According to an Associated Press story, JNJ "...said in a statement that its three power morcellators have always included language cautioning doctors about this risk. The company said the sales suspension applies to its Gynecare Morcellex, Morcellex Sigma and Gynecare X-Tract devices."
This comes on the heels of a report that the company lost its first lawsuit concerning its Ethicon line of vaginal surgical mesh. The report noted "Hit with a mountain of more than 12,000 Ethicon mesh lawsuits over its continued design difficulties with its vaginal insert products, Johnson & Johnson finally agreed to stop selling certain lines of the flawed inserts in 2012.

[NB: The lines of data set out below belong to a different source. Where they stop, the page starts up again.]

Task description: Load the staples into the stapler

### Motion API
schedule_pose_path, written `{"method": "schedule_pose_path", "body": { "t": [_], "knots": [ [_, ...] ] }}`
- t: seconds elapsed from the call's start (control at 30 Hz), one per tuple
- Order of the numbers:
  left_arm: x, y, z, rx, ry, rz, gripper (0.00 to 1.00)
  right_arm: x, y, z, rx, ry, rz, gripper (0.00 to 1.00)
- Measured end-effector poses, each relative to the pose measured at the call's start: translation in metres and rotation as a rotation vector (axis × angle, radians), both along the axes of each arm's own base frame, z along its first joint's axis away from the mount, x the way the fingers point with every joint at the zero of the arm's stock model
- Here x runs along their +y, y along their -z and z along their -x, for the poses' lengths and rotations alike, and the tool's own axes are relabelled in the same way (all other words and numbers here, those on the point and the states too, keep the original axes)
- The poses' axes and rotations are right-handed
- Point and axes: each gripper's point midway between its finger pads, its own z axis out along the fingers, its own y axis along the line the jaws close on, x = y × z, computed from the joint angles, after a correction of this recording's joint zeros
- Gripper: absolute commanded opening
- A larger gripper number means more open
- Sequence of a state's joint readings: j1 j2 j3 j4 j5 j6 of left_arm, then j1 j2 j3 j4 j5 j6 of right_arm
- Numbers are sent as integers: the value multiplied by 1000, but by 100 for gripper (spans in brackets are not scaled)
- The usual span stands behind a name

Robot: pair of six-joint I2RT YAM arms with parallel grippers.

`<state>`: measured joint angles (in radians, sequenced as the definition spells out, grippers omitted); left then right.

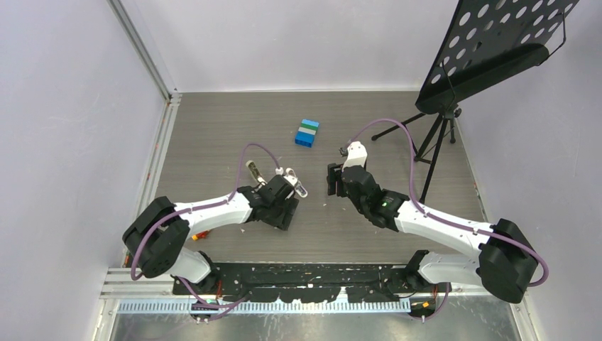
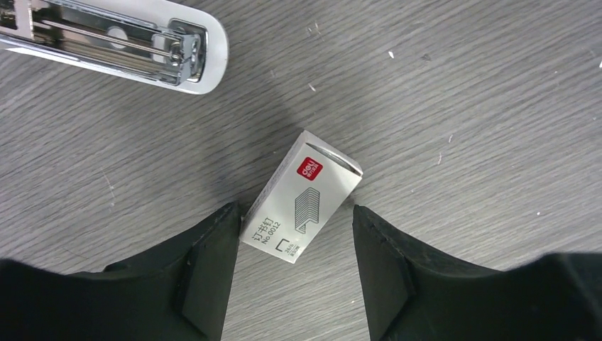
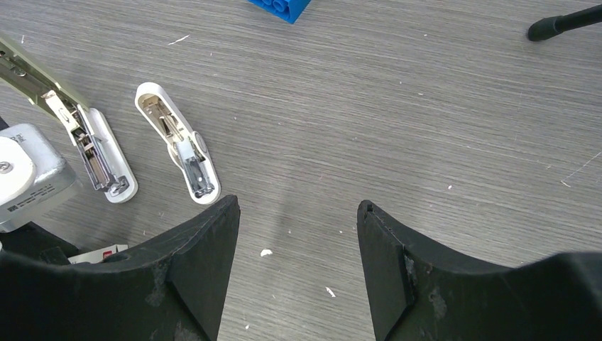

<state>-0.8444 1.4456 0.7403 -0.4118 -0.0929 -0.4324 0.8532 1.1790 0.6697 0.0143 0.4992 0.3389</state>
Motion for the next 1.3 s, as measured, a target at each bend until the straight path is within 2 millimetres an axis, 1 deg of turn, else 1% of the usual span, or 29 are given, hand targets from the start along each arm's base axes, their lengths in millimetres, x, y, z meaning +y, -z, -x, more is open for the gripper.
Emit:
{"method": "schedule_pose_path", "body": {
  "t": [0.1, 0.23, 0.43, 0.63, 0.83, 0.97, 1.07, 1.2, 1.3],
  "knots": [
    [-3, -1, 2, 9, 14, 11, 60, 1, 0, 0, 2, -3, -1, 66],
    [-7, -1, 6, 18, 29, 20, 63, 2, 2, 0, 8, -7, 4, 66],
    [-5, -2, 3, 1, 33, 5, 61, 11, 5, 0, 29, -37, 3, 66],
    [-5, -1, -2, -15, 51, -15, 56, 21, 6, 4, 58, -84, -13, 66],
    [-8, 1, -3, -11, 86, -18, 48, 25, 12, 12, 128, -126, -42, 67],
    [-15, 0, -1, -2, 106, 14, 44, 22, 8, 16, 163, -132, -99, 66],
    [-22, -1, 2, 9, 128, 48, 42, 13, 4, 16, 178, -117, -161, 66],
    [-30, -2, 5, 19, 165, 88, 40, 6, 11, 18, 229, -107, -215, 65],
    [-35, -2, 9, 29, 187, 110, 39, 9, 18, 26, 274, -125, -243, 63]
  ]
}}
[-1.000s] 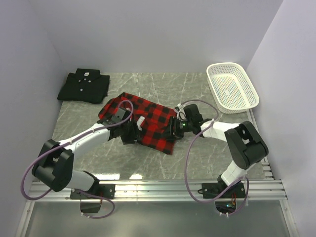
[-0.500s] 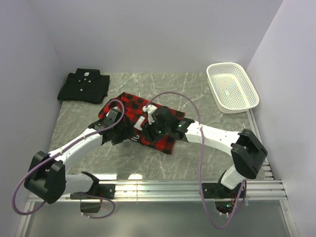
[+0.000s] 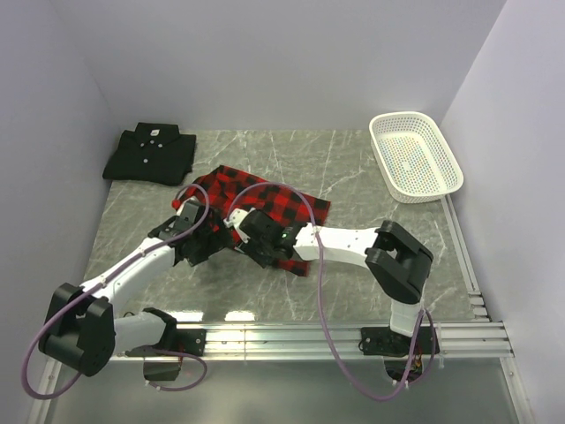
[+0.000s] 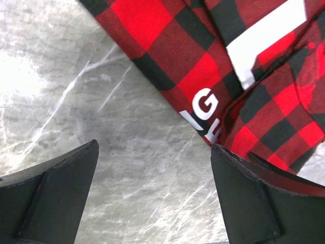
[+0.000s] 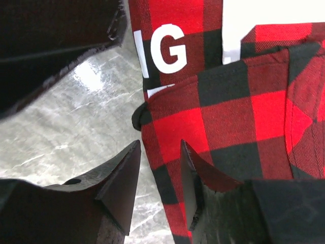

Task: Fold and stack the long sleeve shirts
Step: Fold the shirt

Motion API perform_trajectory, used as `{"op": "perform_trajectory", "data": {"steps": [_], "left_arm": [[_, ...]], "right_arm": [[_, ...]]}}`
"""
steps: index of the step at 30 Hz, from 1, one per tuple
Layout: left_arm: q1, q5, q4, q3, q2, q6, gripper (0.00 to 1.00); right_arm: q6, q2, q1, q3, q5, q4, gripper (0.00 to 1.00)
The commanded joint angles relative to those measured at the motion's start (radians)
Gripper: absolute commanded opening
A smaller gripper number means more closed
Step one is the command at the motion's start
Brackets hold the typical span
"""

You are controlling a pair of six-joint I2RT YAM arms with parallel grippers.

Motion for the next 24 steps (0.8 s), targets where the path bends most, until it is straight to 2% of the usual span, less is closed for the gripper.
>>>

"The allegations follow a similar theme-the design of the inserts is flawed and the patients who received them are suffering as a result." The more research I do on these legal issues, the more concerned I become from an investment perspective.
Yes, the first quarter 2014 earnings report for JNJ showed both a 3.5% sales growth and an almost 7% EPS increase over the year-ago quarter. The company also raised its annual dividend by 6.1% on April 24.
Even so, I believe the good news is already baked into the stock's price. From the March 3 low of $90.83, JNJ shares are up over 11% in less than two months.
There are good reasons to believe that the nearly 284% move that the S&P 500 has experienced from the March 2009 lows of about 666 to over 1,888 on May 1 leave the markets ripe for a correction.
My conclusions point towards a chance of a 2011-style correction, partially as a function of the historical idea of FYFS. A healthy correction of at least 10% would create buying opportunities.
One of them is likely to be Johnson & Johnson. If you like it at $101 with a yield of 2.77%, you're going to love it at $92 with a yield-to-price of 3.04%. All arguments to the contrary, I prefer $92, shouldn't you?
Disclosure: I am long VZ. I wrote this article myself, and it expresses my own opinions. I am not receiving compensation for it (other than from Seeking Alpha). I have no business relationship with any company whose stock is mentioned in this article.